## What this task involves
The whole listing below should be retyped exactly, without any images.

=== Section Start ===

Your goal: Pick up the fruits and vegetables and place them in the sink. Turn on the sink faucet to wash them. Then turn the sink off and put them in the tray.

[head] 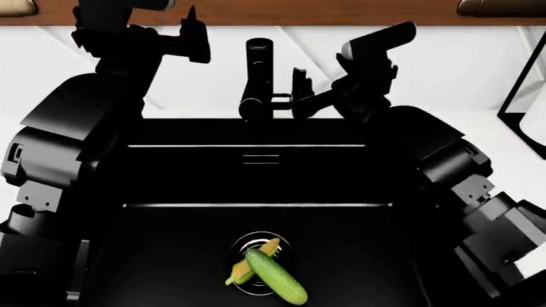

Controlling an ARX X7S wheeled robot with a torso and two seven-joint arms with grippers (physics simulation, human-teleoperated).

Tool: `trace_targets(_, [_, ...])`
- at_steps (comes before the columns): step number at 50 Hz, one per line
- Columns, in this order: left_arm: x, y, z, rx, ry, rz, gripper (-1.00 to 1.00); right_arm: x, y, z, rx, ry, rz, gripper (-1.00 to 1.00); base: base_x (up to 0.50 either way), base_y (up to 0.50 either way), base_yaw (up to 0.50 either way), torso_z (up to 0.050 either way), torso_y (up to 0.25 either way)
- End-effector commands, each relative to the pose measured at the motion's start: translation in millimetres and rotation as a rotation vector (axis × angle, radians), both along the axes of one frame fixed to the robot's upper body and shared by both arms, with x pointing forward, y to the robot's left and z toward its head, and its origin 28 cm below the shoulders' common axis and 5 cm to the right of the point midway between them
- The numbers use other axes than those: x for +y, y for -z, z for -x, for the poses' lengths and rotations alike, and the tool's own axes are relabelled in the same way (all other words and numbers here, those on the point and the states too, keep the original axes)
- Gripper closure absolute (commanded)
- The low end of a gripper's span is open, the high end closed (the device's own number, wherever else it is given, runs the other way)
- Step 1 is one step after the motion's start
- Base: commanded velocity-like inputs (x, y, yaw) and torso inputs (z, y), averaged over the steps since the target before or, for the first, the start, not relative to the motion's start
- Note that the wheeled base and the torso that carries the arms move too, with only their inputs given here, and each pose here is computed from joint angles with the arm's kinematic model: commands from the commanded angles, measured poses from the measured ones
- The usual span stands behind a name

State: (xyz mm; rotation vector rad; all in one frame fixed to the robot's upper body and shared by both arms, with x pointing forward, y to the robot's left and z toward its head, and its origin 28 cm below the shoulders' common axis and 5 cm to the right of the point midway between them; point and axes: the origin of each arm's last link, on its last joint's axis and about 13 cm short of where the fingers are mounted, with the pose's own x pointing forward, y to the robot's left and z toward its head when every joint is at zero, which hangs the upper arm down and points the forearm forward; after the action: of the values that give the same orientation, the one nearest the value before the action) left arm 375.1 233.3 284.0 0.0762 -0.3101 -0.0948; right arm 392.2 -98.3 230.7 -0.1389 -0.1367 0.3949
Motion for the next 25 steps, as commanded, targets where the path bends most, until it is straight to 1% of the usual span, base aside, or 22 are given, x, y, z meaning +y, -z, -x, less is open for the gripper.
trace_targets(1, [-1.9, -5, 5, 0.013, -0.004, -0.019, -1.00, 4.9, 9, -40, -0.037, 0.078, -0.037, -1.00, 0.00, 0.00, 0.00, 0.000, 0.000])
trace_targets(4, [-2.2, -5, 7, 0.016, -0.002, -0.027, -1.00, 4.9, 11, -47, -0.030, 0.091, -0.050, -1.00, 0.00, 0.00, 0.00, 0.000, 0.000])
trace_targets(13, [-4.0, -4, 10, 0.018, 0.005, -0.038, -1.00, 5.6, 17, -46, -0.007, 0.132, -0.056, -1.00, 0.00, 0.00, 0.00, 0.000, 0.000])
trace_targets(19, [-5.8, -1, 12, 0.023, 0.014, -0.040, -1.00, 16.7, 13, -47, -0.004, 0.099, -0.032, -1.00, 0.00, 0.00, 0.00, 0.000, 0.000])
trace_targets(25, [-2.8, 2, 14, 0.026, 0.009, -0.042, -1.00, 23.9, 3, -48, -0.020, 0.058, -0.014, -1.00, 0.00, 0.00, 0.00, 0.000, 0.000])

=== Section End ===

## Answer box
Your goal: Pick up the fruits and vegetables and place them in the sink. Turn on the sink faucet to wash them. Then turn the sink off and put them in the tray.

[head] 

Controlling an ARX X7S wheeled robot with a torso and two seven-joint arms with grippers (physics simulation, human-teleoperated).

Tool: `trace_targets(_, [_, ...])`
- at_steps (comes before the columns): step number at 50 Hz, one per line
- Columns, in this order: left_arm: x, y, z, rx, ry, rz, gripper (-1.00 to 1.00); right_arm: x, y, z, rx, ry, rz, gripper (-1.00 to 1.00); base: base_x (up to 0.50 either way), base_y (up to 0.50 either way), base_yaw (up to 0.50 either way), torso_z (up to 0.050 either way), torso_y (up to 0.25 either way)
- End-effector commands, each relative to the pose measured at the motion's start: translation in millimetres and rotation as a rotation vector (axis × angle, radians), both along the axes of one frame fixed to the robot's upper body and shared by both arms, with x pointing forward, y to the robot's left and z toward its head, and its origin 28 cm below the shoulders' common axis and 5 cm to the right of the point midway between them
- The numbers use other axes than those: x for +y, y for -z, z for -x, for the poses' lengths and rotations alike, and the tool's own axes are relabelled in the same way (all other words and numbers here, those on the point and the states too, keep the original axes)
- Gripper closure absolute (commanded)
- The low end of a gripper's span is open, the high end closed (the device's own number, wherever else it is given, runs the other way)
- Step 1 is one step after the motion's start
- Base: commanded velocity-like inputs (x, y, yaw) and torso inputs (z, y), averaged over the steps since the target before or, for the first, the start, not relative to the motion's start
- Note that the wheeled base and the torso that carries the arms move too, with only their inputs given here, and each pose here is computed from joint angles with the arm's kinematic model: commands from the commanded angles, measured poses from the measured ones
- The usual span stands behind a name

State: (xyz mm; rotation vector rad; all in one frame fixed to the robot's upper body and shared by both arms, with x pointing forward, y to the robot's left and z toward its head, and its origin 28 cm below the shoulders' common axis and 5 cm to the right of the point midway between them; point and axes: the origin of each arm's last link, on its last joint's axis and about 13 cm short of where the fingers are mounted, with the pose's own x pointing forward, y to the robot's left and z toward its head when every joint is at zero, which hangs the upper arm down and points the forearm forward; after the action: of the values that give the same orientation, the one nearest the value before the action) left arm 375.1 233.3 284.0 0.0762 -0.3101 -0.0948; right arm 392.2 -98.3 230.7 -0.1389 -0.1367 0.3949
Motion for the next 25 steps, as commanded, targets where the path bends most, until it is straight to 1% of the usual span, base aside, or 22 are given, x, y, z meaning +y, -z, -x, less is open for the gripper.
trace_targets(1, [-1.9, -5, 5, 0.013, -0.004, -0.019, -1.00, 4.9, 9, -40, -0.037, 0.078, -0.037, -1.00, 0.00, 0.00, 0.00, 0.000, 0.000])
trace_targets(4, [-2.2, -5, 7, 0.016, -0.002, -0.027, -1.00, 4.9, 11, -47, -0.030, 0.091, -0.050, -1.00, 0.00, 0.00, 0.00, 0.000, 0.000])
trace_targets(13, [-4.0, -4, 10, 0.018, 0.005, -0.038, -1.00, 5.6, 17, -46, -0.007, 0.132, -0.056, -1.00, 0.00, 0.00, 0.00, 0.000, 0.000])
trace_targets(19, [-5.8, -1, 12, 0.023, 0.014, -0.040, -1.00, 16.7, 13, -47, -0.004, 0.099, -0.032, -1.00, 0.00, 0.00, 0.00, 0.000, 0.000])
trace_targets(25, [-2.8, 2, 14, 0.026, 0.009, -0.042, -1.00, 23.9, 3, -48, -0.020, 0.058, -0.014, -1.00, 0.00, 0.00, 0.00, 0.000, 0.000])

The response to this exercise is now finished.